Helping Kids Handle Illness and Death

February 25, 1999 | Read Time: 1 minute

Article illustration
Photograph by Linda Sterrett

Most people associate hospice care with elderly patients and terminally ill adults.

But in Colorado, Hospice of Metro Denver has become widely known for the services it also provides to children who are dying or grieving over the death of a loved one.

The hospice’s Youth Services Program gives kids who are seriously ill or who are mourning a death the opportunity to express themselves in numerous ways. The hospice offers support groups, as well as one-on-one counseling sessions between children and pediatric specialists.

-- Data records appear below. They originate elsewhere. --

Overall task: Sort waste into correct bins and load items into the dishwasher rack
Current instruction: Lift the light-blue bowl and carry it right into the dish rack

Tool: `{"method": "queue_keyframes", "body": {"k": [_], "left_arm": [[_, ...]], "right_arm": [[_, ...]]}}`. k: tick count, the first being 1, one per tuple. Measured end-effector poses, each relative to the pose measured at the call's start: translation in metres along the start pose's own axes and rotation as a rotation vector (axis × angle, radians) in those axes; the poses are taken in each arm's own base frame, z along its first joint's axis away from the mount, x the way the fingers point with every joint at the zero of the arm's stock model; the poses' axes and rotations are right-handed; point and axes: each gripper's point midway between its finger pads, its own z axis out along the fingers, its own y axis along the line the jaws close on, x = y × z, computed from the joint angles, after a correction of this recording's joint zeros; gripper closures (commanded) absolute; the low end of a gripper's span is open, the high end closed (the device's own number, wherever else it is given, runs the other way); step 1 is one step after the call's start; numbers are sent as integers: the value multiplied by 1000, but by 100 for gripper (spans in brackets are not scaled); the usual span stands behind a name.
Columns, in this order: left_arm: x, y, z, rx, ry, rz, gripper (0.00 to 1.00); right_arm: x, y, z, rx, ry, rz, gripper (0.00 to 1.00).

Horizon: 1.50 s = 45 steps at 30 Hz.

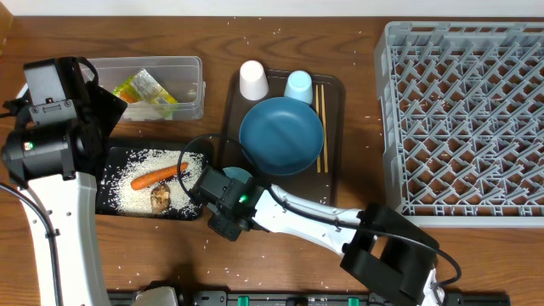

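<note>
My right gripper (214, 204) is low at the front left corner of the brown tray (331, 202). It sits over the small light blue bowl (239, 175) and hides most of it. Whether its fingers are open or gripping the bowl's rim does not show. On the tray, the big blue plate (280, 136) lies behind the bowl, and a white cup (252, 81) and a light blue cup (298, 85) stand at the back. Chopsticks (320, 127) lie along the plate's right side. My left arm (47, 136) stands folded at the far left, and its fingers are not readable.
The grey dishwasher rack (467, 110) fills the right side. A clear bin (191, 85) holding a wrapper (146, 88) sits at the back left. In front of it, a black tray (110, 204) holds rice, a carrot (159, 176) and a brown food scrap (161, 197). Rice grains are scattered on the table.
My right arm was high, close under the camera, covering the plate and bowl. Now its gripper is low at the small bowl, and the plate and chopsticks are in view again. The left arm is unchanged.
My right gripper was first at the blue plate's right edge by the chopsticks, then over the plate's right half. Later the arm was raised over the tray's middle. Now it is down at the small bowl. The dishes, bins and left arm have stayed where they were.
</note>
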Motion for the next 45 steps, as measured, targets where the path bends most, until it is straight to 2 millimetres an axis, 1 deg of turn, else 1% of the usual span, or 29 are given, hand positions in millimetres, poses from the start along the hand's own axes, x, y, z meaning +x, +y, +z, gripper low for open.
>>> {"method": "queue_keyframes", "body": {"k": [5,9,15,19,21,23,26,27,29,31,33,34,37,41,45], "left_arm": [[0,0,0,0,0,0,2],[0,0,0,0,0,0,2],[0,0,0,0,0,0,2],[0,0,0,0,0,0,2],[0,0,0,0,0,0,2],[0,0,0,0,0,0,2],[0,0,0,0,0,0,2],[0,0,0,0,0,0,2],[0,0,0,0,0,0,2],[0,0,0,0,0,0,2],[0,0,0,0,0,0,2],[0,0,0,0,0,0,2],[0,0,0,0,0,0,2],[0,0,0,0,0,0,2],[0,0,0,0,0,0,2]], "right_arm": [[0,-2,0,12,-1,8,91],[-2,-4,0,25,-8,8,99],[-5,-5,-2,33,-17,11,99],[-6,-3,-11,28,-15,33,99],[-9,-1,-21,20,-26,53,99],[-15,1,-37,7,-54,72,99],[-30,1,-72,-9,-130,96,99],[-34,-2,-85,-11,-159,107,99],[-43,-10,-117,-10,-226,135,99],[-48,-24,-149,1,-288,171,99],[-49,-39,-175,13,-334,206,99],[-48,-51,-191,28,-360,235,99],[-38,-82,-222,64,-397,311,99],[-13,-146,-257,139,-436,474,99],[20,-211,-282,174,-470,630,99]]}}
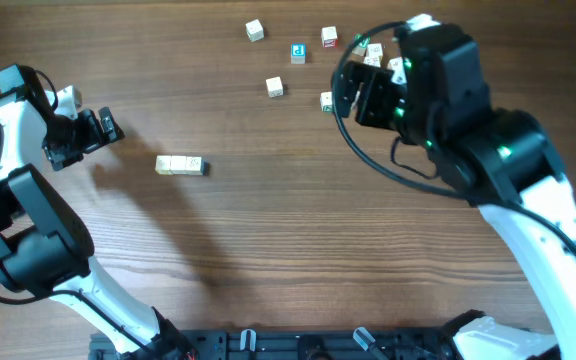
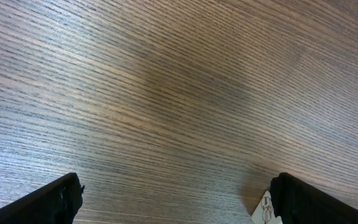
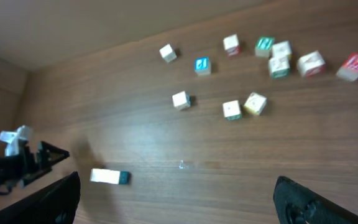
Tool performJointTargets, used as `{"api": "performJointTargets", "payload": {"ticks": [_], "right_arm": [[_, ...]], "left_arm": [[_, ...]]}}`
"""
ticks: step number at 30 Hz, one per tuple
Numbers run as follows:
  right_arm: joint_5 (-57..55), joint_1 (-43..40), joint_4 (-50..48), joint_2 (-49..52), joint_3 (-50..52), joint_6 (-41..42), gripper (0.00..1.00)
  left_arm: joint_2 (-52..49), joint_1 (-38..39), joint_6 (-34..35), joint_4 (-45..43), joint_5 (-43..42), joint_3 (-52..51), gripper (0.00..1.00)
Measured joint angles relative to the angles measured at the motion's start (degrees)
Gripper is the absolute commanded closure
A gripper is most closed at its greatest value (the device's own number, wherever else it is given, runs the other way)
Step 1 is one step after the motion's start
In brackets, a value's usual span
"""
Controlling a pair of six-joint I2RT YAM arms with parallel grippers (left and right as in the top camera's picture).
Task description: Form a horizontal line
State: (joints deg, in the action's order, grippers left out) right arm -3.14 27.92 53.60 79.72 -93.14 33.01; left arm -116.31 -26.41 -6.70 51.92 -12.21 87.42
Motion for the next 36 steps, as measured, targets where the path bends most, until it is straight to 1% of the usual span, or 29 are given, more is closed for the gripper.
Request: {"api": "performJointTargets", "payload": {"ticks": [5,10,14,16,17,18,19,21,22,25,26,28,31,36], "right_arm": [[-6.14,-0.59,0.66,-1.95,0.0,-9.31,0.0],[-7.48,-3.41,0.72,-3.87,0.0,-14.95,0.0],[-6.97,-4.52,-4.42,-4.44,0.02,-20.37,0.0],[-6.71,-4.5,-9.25,-6.25,0.57,-22.08,0.0],[-6.54,-4.52,-15.3,-8.61,3.32,-22.91,0.0],[-6.32,-4.5,-18.99,-10.91,6.47,-23.61,0.0],[-5.9,-4.52,-25.97,-14.45,12.17,-24.24,0.0],[-4.37,-5.14,-32.79,-20.81,23.3,-24.79,0.0],[-3.23,-6.01,-35.08,-22.91,27.21,-24.98,0.0],[1.95,-10.95,-42.27,-32.37,41.29,-25.4,0.0],[3.87,-12.74,-44.92,-37.07,45.99,-25.42,0.0],[6.64,-14.75,-51.41,-45.29,52.63,-25.4,0.0],[9.05,-16.57,-58.05,-54.82,60.52,-25.38,0.0],[11.02,-19.02,-69.44,-66.29,73.2,-25.4,0.0]], "left_arm": [[0.0,0.0,-0.02,-0.02,0.0,0.0,0.0],[0.0,0.0,-0.02,-0.02,0.0,0.0,0.0],[0.0,0.0,-0.02,0.0,0.0,0.0,0.0],[0.0,0.0,-0.02,-0.02,-0.02,0.0,0.0],[0.0,0.0,-0.02,-0.02,0.02,0.0,0.0],[0.0,0.0,0.0,-0.02,0.02,0.0,0.0],[0.0,0.0,-0.02,0.0,-0.02,0.0,0.0],[0.0,0.0,0.0,0.07,-0.02,0.0,0.0],[0.0,0.0,-0.02,0.0,0.0,0.0,0.0],[0.0,0.0,0.0,0.02,0.0,0.0,0.0],[0.0,0.0,-0.02,-0.02,0.04,0.0,0.0],[0.0,0.0,-0.02,-0.02,0.02,0.0,0.0],[0.0,0.0,-0.02,-0.04,0.0,0.0,0.0],[0.0,0.0,0.0,0.04,0.0,0.0,0.0]]}}
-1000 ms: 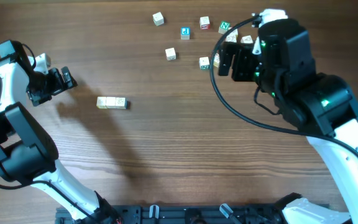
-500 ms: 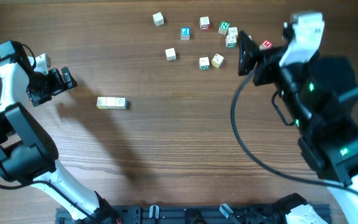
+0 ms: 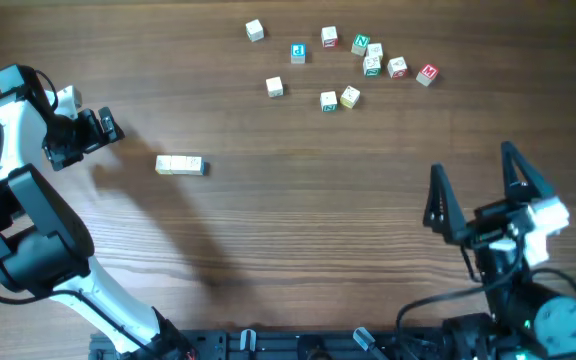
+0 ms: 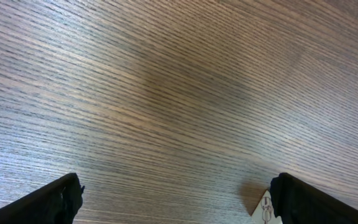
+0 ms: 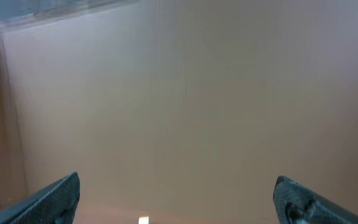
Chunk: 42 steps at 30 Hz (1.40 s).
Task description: Form a horizontal line
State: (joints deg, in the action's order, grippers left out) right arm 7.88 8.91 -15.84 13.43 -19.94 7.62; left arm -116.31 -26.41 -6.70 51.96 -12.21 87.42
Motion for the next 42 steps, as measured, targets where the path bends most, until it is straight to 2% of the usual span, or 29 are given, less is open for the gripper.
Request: {"api": "performJointTargets", "payload": {"ticks": [6,13,19,23,26,36,42], "right_arm": [[0.26,-2.56,-11.78,-11.65,13.42,0.26,0.0],[-0.42,-6.69,-12.74,-12.28,18.21,1.99,0.0],[-5.6,-6.71,-5.7,-12.41,19.47,2.21,0.0],[-9.29,-6.71,7.54,-12.7,19.47,2.47,0.0],[-9.92,-6.73,13.11,-12.74,19.58,2.6,0.0],[-10.69,-10.67,15.23,-12.76,19.58,2.56,0.0],[-7.52,-13.6,15.67,-12.76,19.58,-0.26,0.0]], "left_arm": [[0.0,0.0,0.0,-0.07,0.0,0.0,0.0],[0.0,0.0,0.0,-0.07,0.02,0.0,0.0],[0.0,0.0,-0.02,-0.04,0.0,0.0,0.0],[0.0,0.0,-0.02,-0.07,0.02,0.0,0.0],[0.0,0.0,0.0,-0.07,0.0,0.0,0.0],[0.0,0.0,-0.02,-0.04,0.0,0.0,0.0],[0.0,0.0,-0.02,-0.04,0.0,0.0,0.0]]}}
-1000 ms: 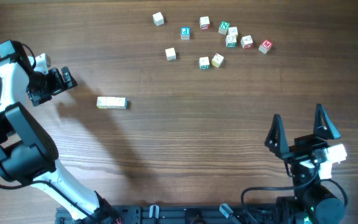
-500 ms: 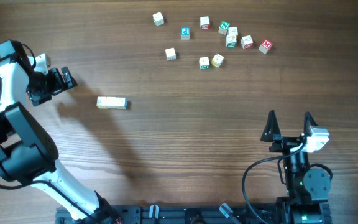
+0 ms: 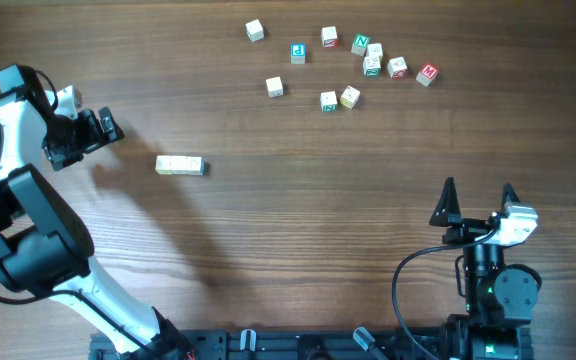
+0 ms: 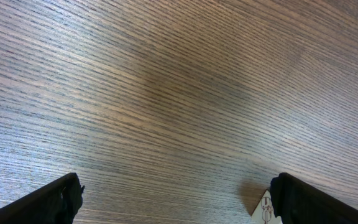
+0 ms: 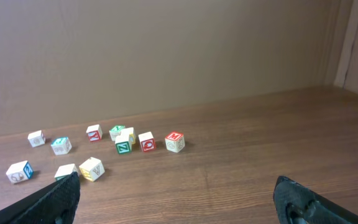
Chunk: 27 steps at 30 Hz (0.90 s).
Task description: Form a horizontal line
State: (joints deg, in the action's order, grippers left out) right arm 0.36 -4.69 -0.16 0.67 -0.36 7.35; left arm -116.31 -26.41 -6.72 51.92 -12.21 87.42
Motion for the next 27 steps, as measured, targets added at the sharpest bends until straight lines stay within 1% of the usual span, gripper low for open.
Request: {"api": "performJointTargets", "payload": {"ticks": [27], "right_arm": [[0.92,-0.02,0.0,0.0,0.0,-0.17,0.0]], "left_arm": [[0.0,0.11,0.02,0.0,0.0,0.0,0.0]]}}
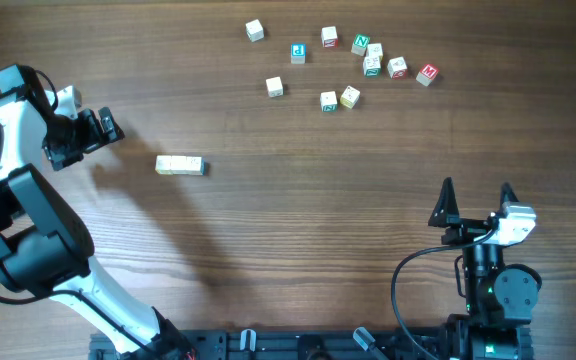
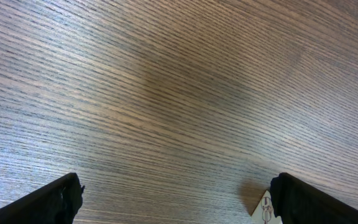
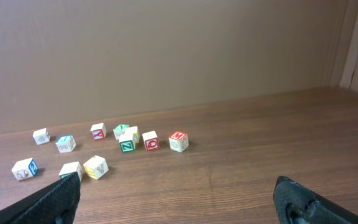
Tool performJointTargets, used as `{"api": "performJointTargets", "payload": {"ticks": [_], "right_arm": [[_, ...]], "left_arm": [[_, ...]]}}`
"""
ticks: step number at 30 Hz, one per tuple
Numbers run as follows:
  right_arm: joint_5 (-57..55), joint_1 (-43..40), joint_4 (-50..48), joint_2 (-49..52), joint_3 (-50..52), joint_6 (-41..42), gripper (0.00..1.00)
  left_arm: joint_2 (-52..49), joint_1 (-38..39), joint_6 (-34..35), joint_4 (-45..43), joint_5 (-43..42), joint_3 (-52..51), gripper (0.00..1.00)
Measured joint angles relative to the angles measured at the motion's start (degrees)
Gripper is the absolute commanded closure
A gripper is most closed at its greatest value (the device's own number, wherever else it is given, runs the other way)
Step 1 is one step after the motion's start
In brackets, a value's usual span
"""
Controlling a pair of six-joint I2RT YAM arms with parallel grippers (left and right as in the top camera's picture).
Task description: Form a horizontal line
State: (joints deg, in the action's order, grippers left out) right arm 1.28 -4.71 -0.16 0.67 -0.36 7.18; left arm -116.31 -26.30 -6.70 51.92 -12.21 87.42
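A short row of cream blocks (image 1: 179,165) lies at the left-middle of the table. Several loose letter blocks are scattered at the far right, among them a blue one (image 1: 298,52), a red one (image 1: 427,74) and a yellow one (image 1: 349,97). My left gripper (image 1: 103,127) hangs open to the left of the row, over bare wood (image 2: 179,205). A cream block's corner (image 2: 264,208) shows just inside its right finger. My right gripper (image 1: 476,190) stands open at the near right edge. It faces the scattered blocks, with the red M block (image 3: 178,140) in its view, and holds nothing (image 3: 179,205).
The wooden table (image 1: 298,220) runs between the row and the right arm. A brown wall (image 3: 166,50) stands behind the far blocks. The left arm's body (image 1: 28,230) takes up the near left corner.
The scattered blocks sit slightly lower and further right in the right wrist view, so that gripper has shifted a little. The left arm and all blocks are unchanged.
My right arm first reached over the scattered blocks at the far right, gripper open. Then it stood back at the near right edge with its camera on the wall. After that it settled low there, facing the blocks. The left gripper and the row stayed put.
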Motion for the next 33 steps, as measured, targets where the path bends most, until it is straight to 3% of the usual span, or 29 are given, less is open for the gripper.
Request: {"api": "performJointTargets", "payload": {"ticks": [5,9,14,16,21,25,28,33], "right_arm": [[0.0,0.0,0.0,0.0,0.0,0.0,0.0],[0.0,0.0,0.07,0.0,0.0,0.0,0.0],[0.0,0.0,0.15,0.0,0.0,0.0,0.0],[0.02,0.0,0.17,0.0,0.0,0.0,0.0],[0.02,0.0,0.17,0.0,0.0,0.0,0.0],[0.02,0.0,0.15,0.02,0.0,0.0,0.0],[0.02,0.0,0.13,0.0,0.0,0.0,0.0],[0.02,0.0,0.15,0.02,0.0,0.0,0.0]], "left_arm": [[7.04,2.38,-0.02,0.13,0.35,-0.07,0.0],[29.05,9.84,-0.02,-0.07,0.5,0.09,0.0],[51.23,28.33,-3.72,-0.5,2.95,0.2,0.0],[58.45,31.78,-4.85,-0.55,3.76,0.2,0.0],[70.03,31.5,-5.44,4.59,4.63,0.39,0.0],[74.79,31.39,-5.44,8.04,0.28,-1.44,0.0],[82.05,31.39,-5.46,1.36,-2.82,-12.22,0.0],[101.13,31.36,-4.63,-26.51,-5.53,-43.74,0.0]]}}
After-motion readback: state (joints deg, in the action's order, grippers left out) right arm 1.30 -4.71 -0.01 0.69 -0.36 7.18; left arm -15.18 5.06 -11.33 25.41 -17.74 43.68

Kids are encouraged to use toys, storytelling, or role-playing to communicate their feelings and their interpretations of death. For example, a child who has a sick parent or sibling may want to pretend to be a doctor caring for the relative, as the young boy in this picture is doing.


“Playing out what they’re processing is the natural way for a child to communicate,” says Carrie Bowerman, the hospice’s youth-services coordinator. “Sometimes, just sitting down and talking doesn’t work for them.”

The hospice opened its Youth Services Program in 1982 — the first in the metropolitan area to provide such care for terminally sick and grieving kids.

The program, which has an annual budget of $208,000, is supported primarily through charitable contributions, since most health-insurance companies do not pay the full cost of hospice care. Last year, the program helped 474 children cope with illness or bereavement.